• [What you should do] Restate the data word for word. Leave the pictures out.

• [Source material]
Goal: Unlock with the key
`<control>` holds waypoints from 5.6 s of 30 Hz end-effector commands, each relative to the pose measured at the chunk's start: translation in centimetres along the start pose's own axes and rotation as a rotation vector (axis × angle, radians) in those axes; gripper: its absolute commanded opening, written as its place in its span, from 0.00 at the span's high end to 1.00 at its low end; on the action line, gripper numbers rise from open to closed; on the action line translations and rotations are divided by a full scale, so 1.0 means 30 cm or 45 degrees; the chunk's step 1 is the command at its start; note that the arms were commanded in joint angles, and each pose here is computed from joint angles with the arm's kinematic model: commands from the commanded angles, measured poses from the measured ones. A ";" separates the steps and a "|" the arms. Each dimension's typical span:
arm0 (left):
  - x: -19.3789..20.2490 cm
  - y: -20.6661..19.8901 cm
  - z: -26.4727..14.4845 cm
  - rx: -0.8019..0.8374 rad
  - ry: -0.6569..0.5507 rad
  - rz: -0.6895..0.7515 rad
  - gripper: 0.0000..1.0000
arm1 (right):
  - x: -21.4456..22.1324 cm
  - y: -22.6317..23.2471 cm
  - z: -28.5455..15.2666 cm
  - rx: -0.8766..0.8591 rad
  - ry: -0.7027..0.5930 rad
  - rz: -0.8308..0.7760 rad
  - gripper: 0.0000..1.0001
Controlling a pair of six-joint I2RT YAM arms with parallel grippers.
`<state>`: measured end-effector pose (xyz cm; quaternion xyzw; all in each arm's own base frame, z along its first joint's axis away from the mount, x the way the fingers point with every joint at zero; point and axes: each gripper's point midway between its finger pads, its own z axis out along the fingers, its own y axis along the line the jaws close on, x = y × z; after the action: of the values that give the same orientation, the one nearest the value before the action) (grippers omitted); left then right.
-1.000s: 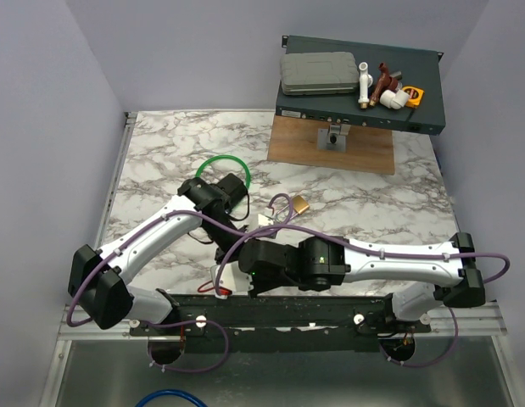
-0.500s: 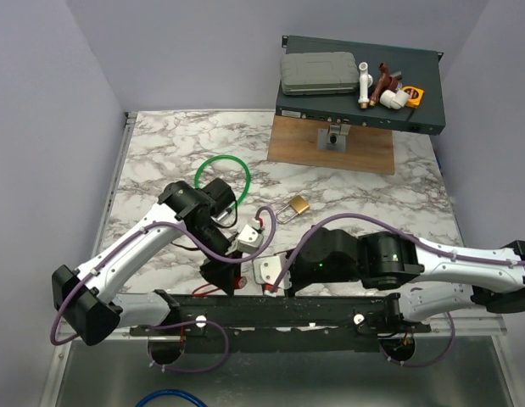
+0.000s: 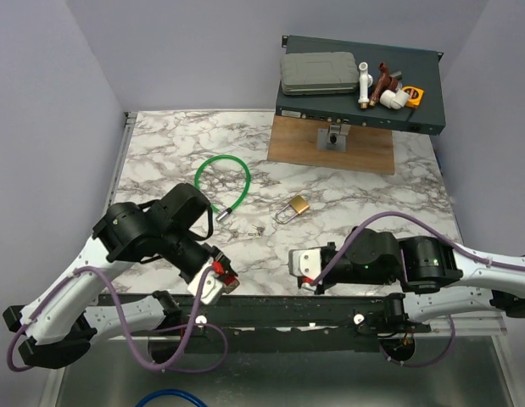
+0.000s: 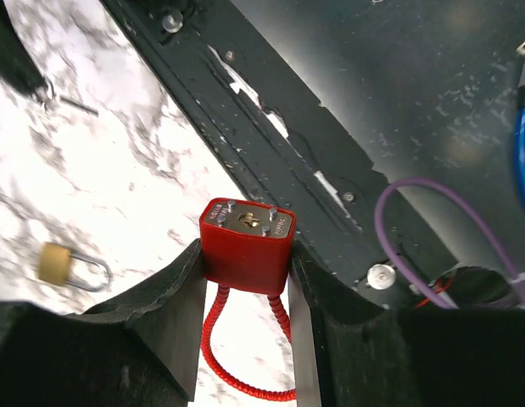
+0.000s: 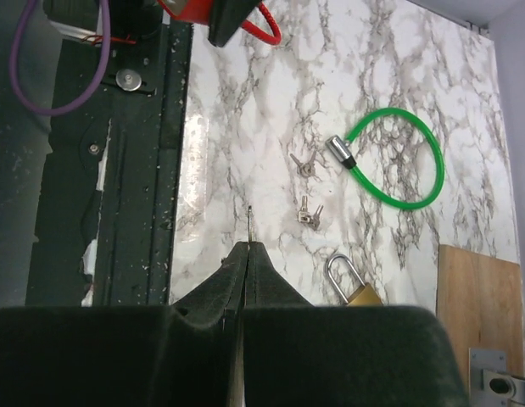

• [Written solution]
Goal: Unlock with the key
`<control>` holds waypoints from 5.6 s of 30 Hz end-effector commands, each relative to the pose measured at the chunk's start: translation in centimetres along the start pose's own axes and rotation as a rotation vector (axis × angle, radians) in those axes; gripper: its absolute commanded opening, written as its place in its span, from 0.00 at the span's high end to 1.00 at its low end; on the action line, gripper numbers rise from open to closed; on the action line translations and rotations are divided by a full scale, so 1.0 means 30 cm or 45 degrees; the chunk's step 1 is the command at its start; note that the arms were commanded in joint angles, and each pose here is computed from joint angles with the arm's kinematic model: commands from the commanded angles, measured poses from the measured ones. A ";" separates the steps and a "|" the arms. Each dimension's typical span:
arm0 (left):
  - x: -19.3789..20.2490 cm
  - y: -20.6661..19.8901 cm
  - z: -26.4727..14.4845 cm
  - rx: -0.8019..0.8374 rad
  - ry: -0.6569..0.5507 rad
  - rz: -0.6895..0.7515 rad
  - gripper: 0.0000..1.0000
arm1 (right):
  - x: -21.4456..22.1324 cm
  - y: -22.6317..23.2471 cm
  - z: -28.5455..15.2666 cm
  - rx: -0.8766..0.8591 rad
  - ry: -0.7027..0.5930 rad
  - rz: -0.8308..0.7760 rad
  - gripper: 0.0000..1.0001
Controlling a pair of six-joint I2RT YAM arms with parallel grippers.
`<state>`: measured end-effector pose (xyz cm; quaternion xyzw; all in each arm's own base frame, z along its first joint's axis away from the mount, x the way the fingers point with every joint at zero; point and axes: each gripper's point midway between its finger pads, its own z axis out along the fingers, its own y axis along the line the jaws close on, x = y × z; after the action: of the values that give the same orientation, the one nearest the value before the action) (grippers omitted); left then right.
-1.000s: 
-0.500s: 
+0.000s: 
+0.000s: 
+0.000s: 

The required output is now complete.